I'd ask you to write out the lines below exactly, with no images.

START Data

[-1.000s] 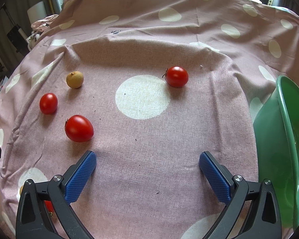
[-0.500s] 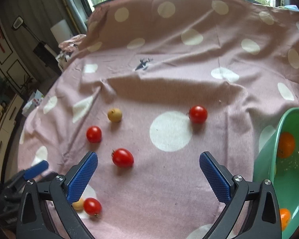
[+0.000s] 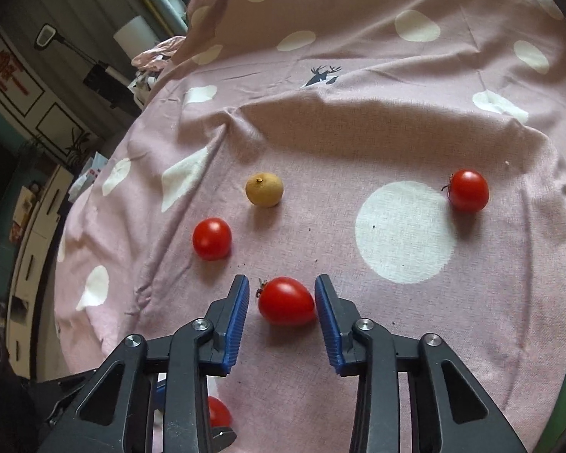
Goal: Organize fruits
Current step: 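Close the left gripper on a red tomato while the right gripper grasps another tomato, then carry both tomatoes over the green bowl and open both grippers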
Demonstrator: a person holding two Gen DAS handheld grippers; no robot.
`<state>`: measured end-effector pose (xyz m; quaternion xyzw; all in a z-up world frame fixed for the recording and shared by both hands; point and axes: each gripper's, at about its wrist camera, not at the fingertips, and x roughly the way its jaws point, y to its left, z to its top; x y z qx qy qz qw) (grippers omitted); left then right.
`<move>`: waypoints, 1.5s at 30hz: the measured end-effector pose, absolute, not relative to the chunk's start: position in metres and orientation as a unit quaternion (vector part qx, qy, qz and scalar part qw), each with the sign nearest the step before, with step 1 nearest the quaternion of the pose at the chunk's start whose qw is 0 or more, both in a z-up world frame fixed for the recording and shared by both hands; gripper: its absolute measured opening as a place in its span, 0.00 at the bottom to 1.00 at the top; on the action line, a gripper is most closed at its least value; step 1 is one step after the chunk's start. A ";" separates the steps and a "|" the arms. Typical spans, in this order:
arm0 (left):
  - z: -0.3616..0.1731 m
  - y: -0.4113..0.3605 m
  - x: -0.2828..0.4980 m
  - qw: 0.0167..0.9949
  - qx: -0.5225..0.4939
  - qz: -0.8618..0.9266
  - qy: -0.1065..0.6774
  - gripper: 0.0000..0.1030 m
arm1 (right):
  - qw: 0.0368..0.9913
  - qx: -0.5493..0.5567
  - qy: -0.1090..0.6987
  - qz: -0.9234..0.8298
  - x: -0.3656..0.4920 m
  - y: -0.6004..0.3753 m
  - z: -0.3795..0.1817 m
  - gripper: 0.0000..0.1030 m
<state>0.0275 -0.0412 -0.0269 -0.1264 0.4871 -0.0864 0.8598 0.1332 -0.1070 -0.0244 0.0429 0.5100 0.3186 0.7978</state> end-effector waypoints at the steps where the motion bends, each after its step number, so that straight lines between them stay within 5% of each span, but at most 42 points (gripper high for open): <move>1: -0.028 -0.042 0.028 0.858 -0.124 -0.086 0.491 0.32 | 0.798 0.042 0.510 0.317 0.133 -0.106 -0.026 0.31; 16: -0.032 -0.045 0.029 0.851 -0.135 -0.099 0.498 0.27 | 0.817 0.118 0.494 0.271 0.116 -0.169 -0.002 0.30; 26: 0.018 -0.050 0.015 0.880 -0.183 -0.132 0.417 0.27 | 0.855 0.174 0.427 0.237 0.092 -0.234 0.038 0.30; 45: 0.060 -0.218 0.072 0.859 -0.207 -0.289 0.369 0.27 | 0.897 0.227 0.378 0.039 0.089 -0.373 0.052 0.31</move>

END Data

■ **Task solution**:
[-1.000s] 
[-0.500s] 
[+0.000s] 
Goal: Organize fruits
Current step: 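Close the left gripper on a red tomato while the right gripper grasps another tomato, then carry both tomatoes over the green bowl and open both grippers
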Demonstrator: a person holding two Gen DAS handheld grippers; no robot.
`<state>`: measured end-effector pose (xyz m; quaternion xyzw; all in a z-up world frame fixed for the recording and shared by both hands; point and axes: each gripper's, at about its wrist camera, not at the fingertips, and x roughly the way its jaws point, y to its left, z to its top; x y z qx qy qz qw) (grippers omitted); left then right.
`<move>`: waypoints, 1.5s at 30hz: the measured end-effector pose, absolute, not relative to the chunk's start: position in metres and orientation as a unit quaternion (vector part qx, qy, qz and scalar part qw), each with the sign nearest the step before, with step 1 nearest the quaternion of the pose at the chunk's start whose qw is 0 or more, both in a z-up world frame fixed for the recording and shared by both hands; gripper: its absolute measured opening as a place in its span, 0.00 at the bottom to 1.00 at the top; on the action line, a gripper is most closed at its least value; step 1 is one step after the chunk's start. A ";" separates the steps and a "|" the arms. Typical spans, in this order:
arm0 (left):
  - z: -0.3616..0.1731 m
  - y: -0.4113..0.3605 m
  - x: -0.2828..0.4980 m
  - qw: 0.0167..0.9949
  - qx: -0.5225..0.4939
  - qz: -0.8618..0.9266
  - qy: -0.1065..0.6774
  - gripper: 0.0000..0.1030 m
arm1 (right):
  - qw: 0.0368..0.9913
  - qx: -0.5493..0.5567
  - qy: -0.1090..0.6987
  - qz: -0.9234..0.8298
  - x: -0.3656..0.4920 m
  - y: -0.6004..0.3753 m
  - z: -0.3795..0.1817 m
  - gripper: 0.0000..0.1030 m
<state>0.0275 -0.0412 -0.0269 -0.1264 0.4871 -0.0864 0.8598 0.1332 -0.1070 -0.0244 0.0429 0.5100 0.3186 0.7978</state> end-effector waypoints at the steps where the motion bends, each after its step number, so that straight lines between them stay within 5% of each span, but at most 42 points (gripper high for open): <move>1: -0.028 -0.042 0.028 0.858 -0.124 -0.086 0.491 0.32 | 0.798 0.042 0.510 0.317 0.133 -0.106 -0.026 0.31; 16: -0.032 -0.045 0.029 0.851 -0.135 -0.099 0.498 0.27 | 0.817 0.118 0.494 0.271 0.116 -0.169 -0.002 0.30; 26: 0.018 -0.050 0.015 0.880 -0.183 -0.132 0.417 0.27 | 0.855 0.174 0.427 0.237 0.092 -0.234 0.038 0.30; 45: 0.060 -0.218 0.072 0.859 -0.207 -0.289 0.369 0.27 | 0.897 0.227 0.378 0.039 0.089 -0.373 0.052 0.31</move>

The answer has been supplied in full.